With health reform enacted by the Congress and signed by the President, the subject matter of The Treatment Trap is a compelling component in the national debate. Taking advantage of Rosemary Gibson's knowledge gleaned from extended experience in the field of medical care and Janardan Singh's similar knowledge but from a financial perspective, the authors explore the most neglected issue in American medicine today: the overuse of medical care, including needless surgery and other invasive procedures, out-of-control x-ray imaging, profligate testing, and other wasteful practices that have become routine among too many American doctors. Their combined reporting and analysis concentrates on the human aspects of this disturbing trend in health care, with personal experiences that reflect poorly on hospitals as well as physicians. They show how money spent for questionable and even useless care is diverting major funds that could be better used to treat patients who are genuinely sick and sometimes cannot afford the extravagant charges of the American health-care system. Their suggestions for reforming the delivery of health care, and their cautions to individual consumers about how to deal with situations they may encounter, make The Treatment Trap essential reading for medical care consumers, health-care professionals, and policymakers alike.

Editorial Reviews

Grants program director Gibson and World Bank economist Singh present a riveting case against the “more” culture of American medicine that is a natural development of the ideology that fueled the nation’s settlement and frontier expansion but that, applied to health care, facilitates alarming results. When emphasis shifts from scientifically weighing risk against patients’ potential medical benefit to maximizing health-care professionals’ profits, consumers pay more for often unnecessary tests, treatments, and procedures, and they and the system suffer. Medical overuse occurs because it can. Doctors’ autonomy within “a self-sealed system” keeps scrutiny at bay, leading to the overemphasis of dire prognoses and the domino effects of extra testing despite the increased likelihood of false positives and NIH warnings about the carcinogenicity of X-rays. And the affects of medical overuse for the sake of money aren’t only physical. A disproportionately frightening diagnosis “changes your view of your body and your life,” one research scientist says. Including an appendix of “Twenty Smart Ways to Protect Yourself,” this compelling argument may attract plenty of attention.
Oncology Times
The Treatment Trap is beautifully written—clear and direct, filled with facts bookended by stories of people caught and harmed by the system and the doctors they had trusted completely....The Treatment Trap is the canary in the mine for the medical profession.

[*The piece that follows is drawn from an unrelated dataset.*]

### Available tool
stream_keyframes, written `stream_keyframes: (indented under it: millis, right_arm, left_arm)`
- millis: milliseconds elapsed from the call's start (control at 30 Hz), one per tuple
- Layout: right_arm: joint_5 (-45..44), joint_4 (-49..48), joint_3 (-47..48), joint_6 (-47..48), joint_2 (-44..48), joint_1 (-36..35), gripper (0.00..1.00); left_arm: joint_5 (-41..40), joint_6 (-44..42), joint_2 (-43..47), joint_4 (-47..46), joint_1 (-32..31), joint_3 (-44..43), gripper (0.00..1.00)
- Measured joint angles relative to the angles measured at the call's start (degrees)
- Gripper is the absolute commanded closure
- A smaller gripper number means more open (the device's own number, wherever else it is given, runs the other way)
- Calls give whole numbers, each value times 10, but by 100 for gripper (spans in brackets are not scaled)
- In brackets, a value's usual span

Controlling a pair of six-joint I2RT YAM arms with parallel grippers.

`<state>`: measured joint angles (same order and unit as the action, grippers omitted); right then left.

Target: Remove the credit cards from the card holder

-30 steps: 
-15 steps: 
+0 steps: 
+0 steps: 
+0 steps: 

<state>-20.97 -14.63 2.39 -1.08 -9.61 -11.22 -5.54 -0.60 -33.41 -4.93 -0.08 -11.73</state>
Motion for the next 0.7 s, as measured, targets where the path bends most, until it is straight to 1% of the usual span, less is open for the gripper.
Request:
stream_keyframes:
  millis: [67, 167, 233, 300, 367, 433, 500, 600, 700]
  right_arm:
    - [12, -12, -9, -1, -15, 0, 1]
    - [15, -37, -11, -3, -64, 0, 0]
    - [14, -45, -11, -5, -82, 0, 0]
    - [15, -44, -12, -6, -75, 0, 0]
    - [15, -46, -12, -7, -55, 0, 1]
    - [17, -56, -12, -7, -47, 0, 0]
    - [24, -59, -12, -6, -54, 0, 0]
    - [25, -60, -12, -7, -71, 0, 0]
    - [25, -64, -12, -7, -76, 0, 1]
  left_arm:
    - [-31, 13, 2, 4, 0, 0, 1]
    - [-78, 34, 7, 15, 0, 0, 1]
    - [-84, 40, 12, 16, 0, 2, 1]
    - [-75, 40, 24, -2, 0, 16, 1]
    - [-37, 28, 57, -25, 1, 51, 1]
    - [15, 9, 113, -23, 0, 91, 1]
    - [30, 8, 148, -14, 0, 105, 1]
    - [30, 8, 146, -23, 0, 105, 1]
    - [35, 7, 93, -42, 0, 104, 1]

This book exposes medical hucksterism and debunks the myth that more is better.... Recommended.
Health Affairs
Through a series of compelling stories in their readable book, Gibson and Singh show the effect of too much doctoring, including some stories that show assertive patients rejecting treatments they believed to be unnecessary.
The Washington Post
The Treatment Trap" is co-authored by Rosemary Gibson, who long worked at the Robert Wood Johnson Foundation on health-care quality and safety issues, and by Janardan Prad Singh, an economist at the World Bank whose previous work has concentrated on the same area. Together, they have produced a well-told, well-researched catalog of horrors about people killed and maimed by tests and operations they didn't need. Theirs is not the first popular account of the dangers of over-treatment, but it updates a story that cannot be told often enough, and in a way that can serve as a useful consumer guide to anyone contemplating a course of treatment. Good to know, for example, that one-third of all heart bypass surgeries are unnecessary or that there is virtually no evidence to support surgery for back pain. The authors are particularly effective in pointing out that much going on in the name of prevention and diagnosis is wasteful or harmful. ....The secrets we keep in health care, whether it's the results of drug company tests that failed or all the data contained in lost and scattered paper medical records, come at a great cost to medical progress.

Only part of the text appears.